Giving In Isn’t Giving Up
If you’ve ever ignored a craving, you know it takes an incredible amount of willpower. If you don’t give in, an ignored craving can still taint your mood and sour your attitude. Many of us eventually give in—and feel guilt and shame at doing so. But what if you cared for your craving?
Just the process of cooking a meal can help satisfy a craving. As you cook, you think about what you will be eating, how you’re preparing it, and how you will soon be savoring it. By caring for your craving, you’re enjoying food instead of just filling up. Over time, you might even find that your cravings change to healthier and seasonal foods. As William Leith wrote in his fabulous article “Can we cook ourselves thin?” for The Telegraph, “What if cooking, in and of itself, promotes healthy eating? What if cooking, like a good recipe, adds up to more than the sum of its parts?”
By finding the root of your craving, you can prepare a solution high in satisfaction and low on guilt. In last year’s post on new comfort foods, I listed many substitute recipes for commonly craved foods. With a whole year’s worth of new recipes on the blog, you’ll find plenty of options to satisfy particular types of cravings.

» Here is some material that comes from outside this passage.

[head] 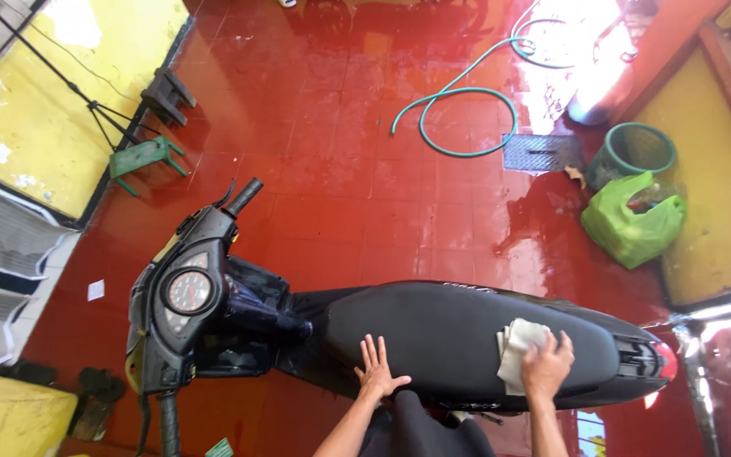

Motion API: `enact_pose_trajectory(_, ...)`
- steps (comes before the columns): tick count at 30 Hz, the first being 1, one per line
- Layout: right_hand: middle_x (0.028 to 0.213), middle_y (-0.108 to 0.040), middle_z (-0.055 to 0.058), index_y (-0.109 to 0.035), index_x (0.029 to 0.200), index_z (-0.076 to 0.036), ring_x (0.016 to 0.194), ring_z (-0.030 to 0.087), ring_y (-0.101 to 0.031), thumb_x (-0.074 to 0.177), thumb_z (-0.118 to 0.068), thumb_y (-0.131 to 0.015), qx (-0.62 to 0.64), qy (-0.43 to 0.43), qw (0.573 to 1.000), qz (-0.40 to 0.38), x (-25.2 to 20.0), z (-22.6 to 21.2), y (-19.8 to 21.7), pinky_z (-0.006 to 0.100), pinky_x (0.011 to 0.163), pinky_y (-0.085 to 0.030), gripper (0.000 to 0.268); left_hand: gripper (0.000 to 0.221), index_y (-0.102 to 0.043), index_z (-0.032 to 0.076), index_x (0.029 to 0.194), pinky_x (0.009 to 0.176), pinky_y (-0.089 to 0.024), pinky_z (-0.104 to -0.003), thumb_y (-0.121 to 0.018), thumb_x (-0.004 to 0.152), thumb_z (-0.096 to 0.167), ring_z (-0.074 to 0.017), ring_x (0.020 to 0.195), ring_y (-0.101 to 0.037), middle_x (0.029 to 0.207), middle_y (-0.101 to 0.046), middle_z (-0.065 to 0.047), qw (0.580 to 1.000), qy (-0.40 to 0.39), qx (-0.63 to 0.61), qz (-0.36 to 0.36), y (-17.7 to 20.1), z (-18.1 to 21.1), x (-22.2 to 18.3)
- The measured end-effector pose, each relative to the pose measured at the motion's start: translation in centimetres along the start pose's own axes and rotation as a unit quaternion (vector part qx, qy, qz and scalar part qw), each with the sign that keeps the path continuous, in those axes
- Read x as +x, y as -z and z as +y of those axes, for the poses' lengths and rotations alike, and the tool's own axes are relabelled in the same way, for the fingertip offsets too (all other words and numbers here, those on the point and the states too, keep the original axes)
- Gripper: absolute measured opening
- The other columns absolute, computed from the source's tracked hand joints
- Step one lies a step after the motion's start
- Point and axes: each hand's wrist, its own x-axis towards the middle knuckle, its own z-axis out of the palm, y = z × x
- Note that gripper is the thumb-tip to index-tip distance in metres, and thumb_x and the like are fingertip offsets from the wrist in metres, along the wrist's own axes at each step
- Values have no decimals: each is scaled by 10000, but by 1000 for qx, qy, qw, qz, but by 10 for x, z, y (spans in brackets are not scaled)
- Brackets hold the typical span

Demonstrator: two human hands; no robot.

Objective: The person wipes the seat, handlebars, and front body of a black scooter using a white cloth. The person moves around the scooter to clean different sections, including the dashboard and side panels.

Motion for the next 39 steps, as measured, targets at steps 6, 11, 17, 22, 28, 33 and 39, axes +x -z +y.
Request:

When we crave salt, we often reach for foods that are not only drenched in salt but also fried, battered, or otherwise coated in unhealthy fats and preservatives. But what if you swapped salt for flavor? If you make one of these flavorful dishes, you may not notice the reduced or missing salt:
- Glazed Carrots
- Hot and Sour Soup
- Mushroom–Sweet Potato Salad
- Grilled Shrimp with Chermoula
- Vegetarian Smoked-Beet Reuben
If you have a sweet tooth, you probably find it hard to avoid refined sugars and sugar-heavy preserves, desserts, and even meals. Again, flavor comes to the rescue, making a little honey, maple syrup, or other sweetener go a long way:
- Pearl Barley Cereal with Honeyed Nuts
- Tomato–Apple–Basil Jam
- Honey–Chili Buttermilk Biscuits
- Cinnamon Couscous
- Baked Rice Pudding
Sometimes you just need to crunch. When my brain says “potato chips,” I’m quickly diverted by the jars of pickles filling my fridge and pantry, easily baked snacks, and other homemade crunchy foods:
- Baked Chickpea Snacks
- Crunchy Baked Lentils
- Fermented Dill Pickles
- Quick-Pickled Beet Snacks
- Pan-Fried Tofu
We easily demonize fats because unhealthy ones are so prevalent in processed foods. But when you’re cooking at home, you likely use healthier fats, in smaller quantities, than commercial equivalents intended to be cheap and easy to make, store, and transport. I’ve found that when I make high-fat foods, like full-fat sour cream, from scratch, the flavor is so powerful that I eat far less at each serving than I would of the commercially prepared version. And you’ve probably guessed that in some dishes, less fat and more flavor can still seem decadent:
- Homemade Sour Cream
- Tomato–Basil Mac and Cheese
- Spanish Shrimp in Garlic Oil
- Golden Baked Custard
- Freshly Ground Peanut Butter Cookies
Twice as Tasty
You aren’t alone if you take comfort in food as winter grabs one last toehold. This month, I’ll be sharing more recipes that fit my definition of comfort foods and put a well-stocked pantry to use. Next week, we’ll start the day with one of my favorite pancake recipes—besides sourdough. Later in the month, I’ll share a soup recipe that can be kept as a light lunch or filled out for dinner. I’ll also share one of my favorite comfort foods that’s a bit more labor intensive but so worth the effort: gnocchi. So hold on—spring will soon be here!